**PROMPT:** With the pictures omitted, write out all of the listing exactly.

(DATA EXCERPT)

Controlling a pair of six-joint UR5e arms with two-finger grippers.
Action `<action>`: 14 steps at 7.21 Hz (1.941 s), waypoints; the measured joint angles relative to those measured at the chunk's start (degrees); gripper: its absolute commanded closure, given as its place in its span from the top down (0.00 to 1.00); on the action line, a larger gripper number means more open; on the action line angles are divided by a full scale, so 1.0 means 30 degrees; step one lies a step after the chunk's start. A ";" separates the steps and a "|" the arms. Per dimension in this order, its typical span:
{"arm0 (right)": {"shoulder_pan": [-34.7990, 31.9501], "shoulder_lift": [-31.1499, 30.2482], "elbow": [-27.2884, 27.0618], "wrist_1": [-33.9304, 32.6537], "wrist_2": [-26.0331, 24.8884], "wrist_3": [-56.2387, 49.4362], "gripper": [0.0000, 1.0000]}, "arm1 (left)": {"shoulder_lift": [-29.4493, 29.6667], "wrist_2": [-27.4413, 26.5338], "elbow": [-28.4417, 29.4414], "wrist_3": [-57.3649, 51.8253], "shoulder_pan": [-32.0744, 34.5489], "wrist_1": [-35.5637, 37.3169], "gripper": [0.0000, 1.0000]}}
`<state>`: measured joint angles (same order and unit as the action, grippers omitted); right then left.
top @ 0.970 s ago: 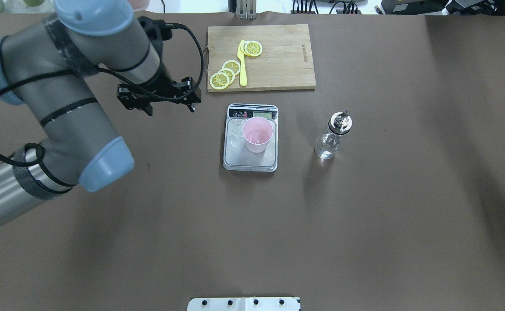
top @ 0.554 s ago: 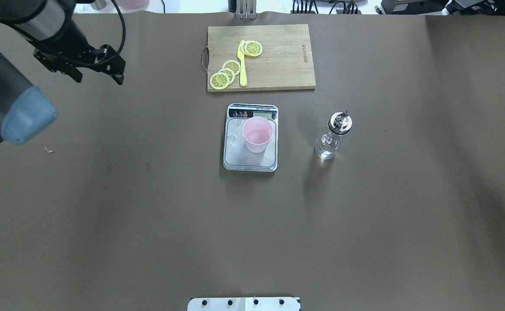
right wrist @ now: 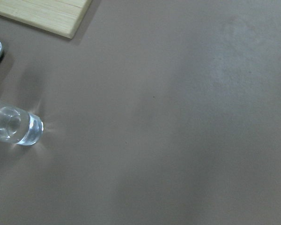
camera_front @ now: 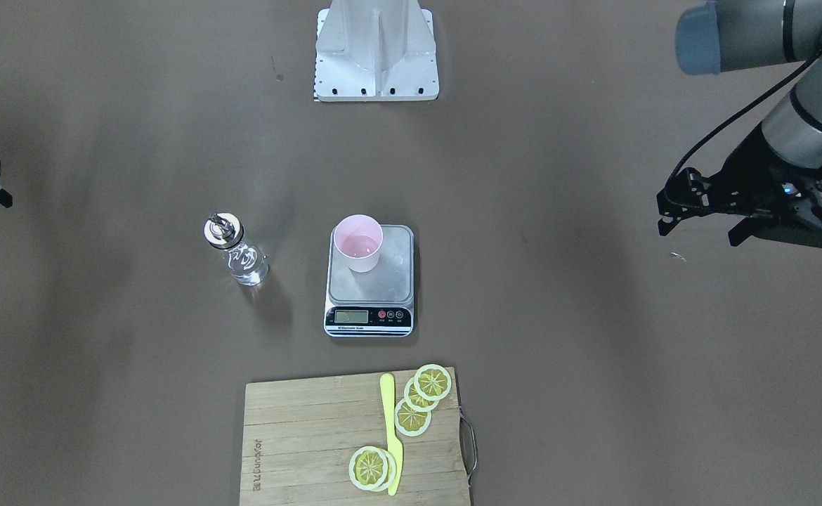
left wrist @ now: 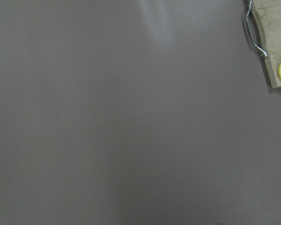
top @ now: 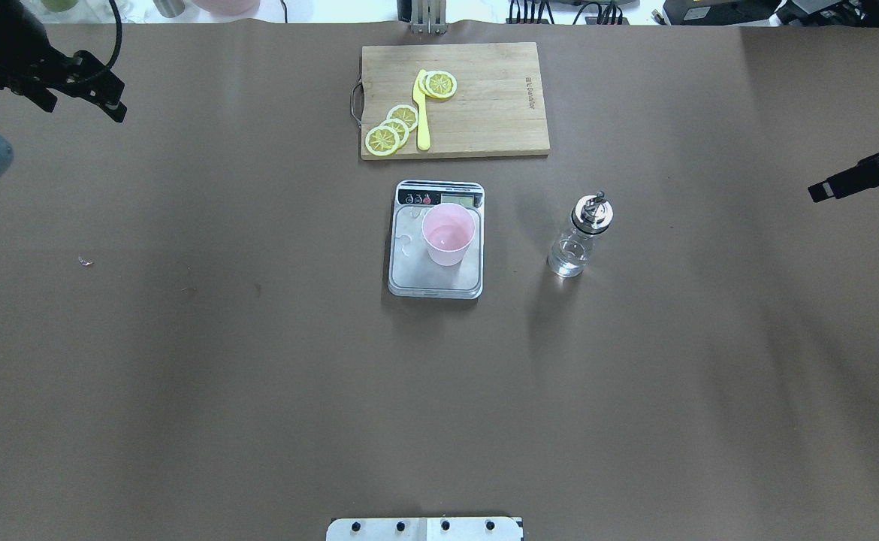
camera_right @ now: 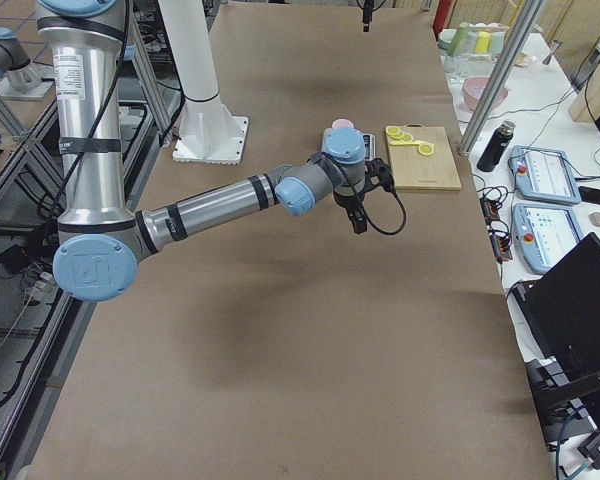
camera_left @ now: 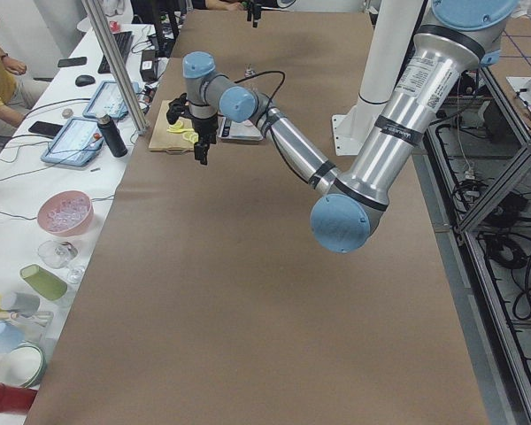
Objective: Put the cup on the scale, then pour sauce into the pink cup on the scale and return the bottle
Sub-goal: 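Withdraw the left arm away while the right arm moves in, then move the right gripper toward the glass sauce dispenser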
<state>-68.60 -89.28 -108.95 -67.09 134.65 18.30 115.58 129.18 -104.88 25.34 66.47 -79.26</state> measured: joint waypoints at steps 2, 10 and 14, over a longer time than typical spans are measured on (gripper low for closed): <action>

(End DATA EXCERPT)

**SOLUTION FOR THIS TASK:**
Controlling a pair of six-joint UR5e arms with two-finger grippers.
Action `<action>`: 14 steps at 7.21 Hz (1.941 s), waypoints; the measured joint angles relative to those measured at the chunk's start (degrees); gripper: its absolute commanded closure, given as its place in its span from the top down (0.00 to 1.00); on the action line, a larger gripper number means more open; on the action line angles are divided by a full scale, so 1.0 means 30 degrees; step one lies a step after the chunk's start. A ";" separates the steps and a "|" the arms. Per dimension in this order, its typical span:
{"arm0 (right)": {"shoulder_pan": [-34.7990, 31.9501], "shoulder_lift": [-31.1499, 30.2482], "elbow": [-27.2884, 27.0618], "wrist_1": [-33.9304, 32.6537], "wrist_2": [-26.0331, 24.8884], "wrist_3": [-56.2387, 49.4362], "gripper": [0.0000, 1.0000]}, "arm1 (left)": {"shoulder_lift": [-29.4493, 29.6667], "wrist_2": [-27.4413, 26.5338], "elbow": [-28.4417, 29.4414], "wrist_3": [-57.3649, 51.8253], "shoulder_pan": [-32.0744, 34.5489], "wrist_1": [-35.5637, 37.3169], "gripper": [0.0000, 1.0000]}}
`<state>`: measured joint angles (same order and unit as the action, grippers omitted); right then left.
top @ 0.970 s ago: 
top @ 0.554 s ago: 
right wrist @ now: 
camera_front @ now: 
left wrist @ now: 
top @ now: 
camera_right @ now: 
camera_left @ now: 
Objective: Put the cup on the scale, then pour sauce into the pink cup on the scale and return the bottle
Sub-goal: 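Withdraw the left arm away while the right arm moves in, then move the right gripper toward the glass sauce dispenser
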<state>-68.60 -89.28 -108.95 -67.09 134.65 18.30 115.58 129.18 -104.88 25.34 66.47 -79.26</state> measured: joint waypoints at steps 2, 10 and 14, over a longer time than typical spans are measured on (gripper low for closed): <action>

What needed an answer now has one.